Um vazamento que compila arquivos confidenciais da Uber mostra táticas eticamente questionáveis e potencialmente ilegais que a empresa teria usado para impulsionar sua frenética expansão global há quase uma década, revelou neste domingo (10) uma investigação jornalística conjunta.
Apelidada de "Arquivos da Uber", a investigação feita por dezenas de veículos aponta que representantes da empresa aproveitaram a reação às vezes violenta do setor de táxi contra seus motoristas para obter apoio e evadir as autoridades reguladoras, enquanto buscava conquistar novos mercados.
No total, são 124 mil documentos de 2013 a 2017, obtidos inicialmente pelo jornal britânico The Guardian e posteriormente compartilhados com o Consórcio Internacional de Jornalistas Investigativos (ICIJ).
Os documentos incluem trocas de mensagens de texto e e-mail entre executivos, incluindo o cofundador e ex-presidente Travis Kalanick, que foi forçado a renunciar em 2017 devido a acusações de práticas brutais de gestão e vários episódios de assédio sexual e psicológico dentro da companhia.
"A violência garante o sucesso", escreveu Kalanick a outro dos líderes da empresa enquanto promovia um contra-protesto em meio às manifestações de 2016 em Paris contra a chegada da Uber.
A rápida expansão da Uber foi sustentada por subsídios aos motoristas e descontos em tarifas que afetaram o mercado dos taxistas e "muitas vezes sem buscar licenças para operar como táxi ou serviço de limusine", segundo The Washington Post.

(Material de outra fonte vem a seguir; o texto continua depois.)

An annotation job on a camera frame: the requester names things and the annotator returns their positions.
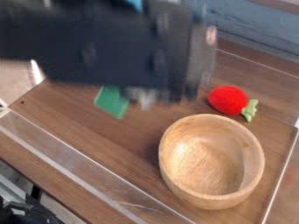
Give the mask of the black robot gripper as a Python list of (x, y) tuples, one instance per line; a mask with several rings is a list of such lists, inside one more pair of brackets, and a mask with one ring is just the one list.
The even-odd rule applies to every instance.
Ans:
[(148, 109), (156, 102), (194, 101), (212, 75), (217, 28), (204, 0), (82, 0), (90, 41), (80, 52), (77, 82), (100, 85), (100, 97)]

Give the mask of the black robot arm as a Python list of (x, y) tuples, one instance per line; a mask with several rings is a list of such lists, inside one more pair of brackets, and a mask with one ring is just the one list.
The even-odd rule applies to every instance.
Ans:
[(204, 12), (201, 0), (0, 0), (0, 58), (97, 85), (94, 104), (113, 116), (130, 103), (192, 101), (216, 62)]

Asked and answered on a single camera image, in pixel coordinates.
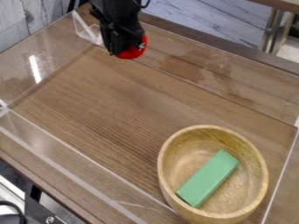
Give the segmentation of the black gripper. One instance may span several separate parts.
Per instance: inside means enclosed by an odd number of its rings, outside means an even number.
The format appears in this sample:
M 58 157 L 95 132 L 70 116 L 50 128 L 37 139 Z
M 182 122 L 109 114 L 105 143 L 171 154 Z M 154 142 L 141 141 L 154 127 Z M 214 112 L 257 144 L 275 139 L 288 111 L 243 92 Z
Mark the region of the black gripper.
M 141 0 L 91 0 L 93 13 L 101 23 L 105 46 L 111 55 L 125 48 L 139 47 L 146 31 L 139 22 Z

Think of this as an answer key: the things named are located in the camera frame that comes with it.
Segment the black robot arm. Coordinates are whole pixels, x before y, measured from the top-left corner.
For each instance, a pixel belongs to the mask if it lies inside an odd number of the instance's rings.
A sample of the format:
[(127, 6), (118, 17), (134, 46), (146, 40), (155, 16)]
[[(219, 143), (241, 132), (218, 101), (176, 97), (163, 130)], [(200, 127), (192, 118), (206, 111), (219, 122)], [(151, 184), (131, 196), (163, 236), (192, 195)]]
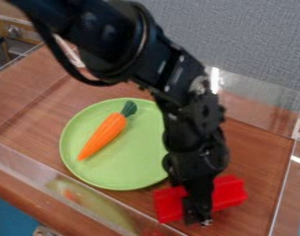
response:
[(5, 0), (32, 22), (65, 71), (105, 87), (132, 81), (163, 115), (163, 168), (187, 191), (184, 218), (213, 221), (213, 180), (229, 165), (225, 108), (204, 67), (172, 42), (150, 11), (130, 0)]

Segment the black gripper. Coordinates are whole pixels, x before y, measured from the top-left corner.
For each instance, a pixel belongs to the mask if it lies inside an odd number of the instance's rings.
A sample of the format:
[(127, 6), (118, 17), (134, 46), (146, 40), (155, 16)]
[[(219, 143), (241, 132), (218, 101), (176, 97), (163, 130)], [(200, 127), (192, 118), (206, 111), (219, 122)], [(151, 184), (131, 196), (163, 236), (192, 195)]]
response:
[(172, 187), (183, 183), (187, 196), (182, 200), (183, 221), (208, 226), (213, 222), (213, 174), (229, 165), (229, 148), (219, 128), (200, 145), (187, 152), (168, 151), (162, 160), (167, 180)]

Motoristas do Uber em toda a Europa enfrentaram violentas represálias de taxistas que os viam como uma ameaça aos seus meios de subsistência. A investigação descobriu que "em alguns casos, quando os motoristas eram atacados, os executivos da Uber reagiam rapidamente para capitalizar" na busca de apoio regulatório e público, informou o Post.
Já de acordo com The Guardian, a Uber adotou táticas similares em países como Bélgica, Holanda, Espanha e Itália, mobilizando motoristas e os incentivando a denunciar à polícia quando era vítimas de violência, visando usar a cobertura midiática a seu favor.
Uma porta-voz de Kalanick negou veementemente as descobertas, alegando que ele "nunca sugeriu que a Uber se aproveitasse da violência às custas da segurança de seus motoristas". A empresa, no entanto, transferiu a culpa no domingo à liderança de Kalanick, cujos "erros" já vieram à público.
"Passamos de uma era de confronto para uma de colaboração, demonstrando vontade de vir à mesa e encontrar pontos de acordo com antigos opositores, incluindo sindicatos e companhias de táxi", disse a Uber, lembrando que seu substituto, Dara Khosrowshahi, "foi encarregado de transformar todos os aspectos de como a Uber opera."
"Botão de emergência"
A investigação também indica que a Uber teria trabalhado para evitar investigações regulatórias, aproveitando uma vantagem tecnológica, escreveu o Post. O jornal descreveu o momento em que Kalanick implementou um "botão de emergência" para remover remotamente o acesso aos sistemas internos da Uber em dispositivos de um de seus escritórios em Amsterdã durante uma inspeção das autoridades.
"Por favor, aperte o botão de emergência imediatamente", escreveu o executivo a um funcionário por e-mail. "O acesso deve ser desligado em AMS (Amsterdam)."
A porta-voz de Kalanick, Devon Spurgeon, afirmou que o executivo "nunca autorizou nenhuma ação ou programa que obstruiria a justiça em nenhum país". Kalanick "nunca foi acusado em nenhuma jurisdição por obstrução da justiça ou qualquer outro crime relacionado", acrescentou.
No entanto, a investigação observa que as ações da Uber são ilegais e que seus executivos sabiam disso, citando um deles ao brincar com o fato de que teriam se tornado "piratas". Os relatórios dizem que os arquivos revelam que a Uber também fazia lobby com governos para ajudar sua expansão, encontrando em Emmanuel Macron, ministro da Economia entre 2014 e 2016, um aliado na França.
A empresa acreditava que o atual presidente francês encorajaria os reguladores "a serem 'menos conservadores' em sua interpretação das regras que limitam a operação da empresa", disse o Post.
Macron era abertamente defensor da Uber e da ideia de transformar a França em uma "nação de empreendimentos" em geral, mas documentos vazados sugerem que o endosso do então ministro estava em desacordo com as políticas de esquerda do governo.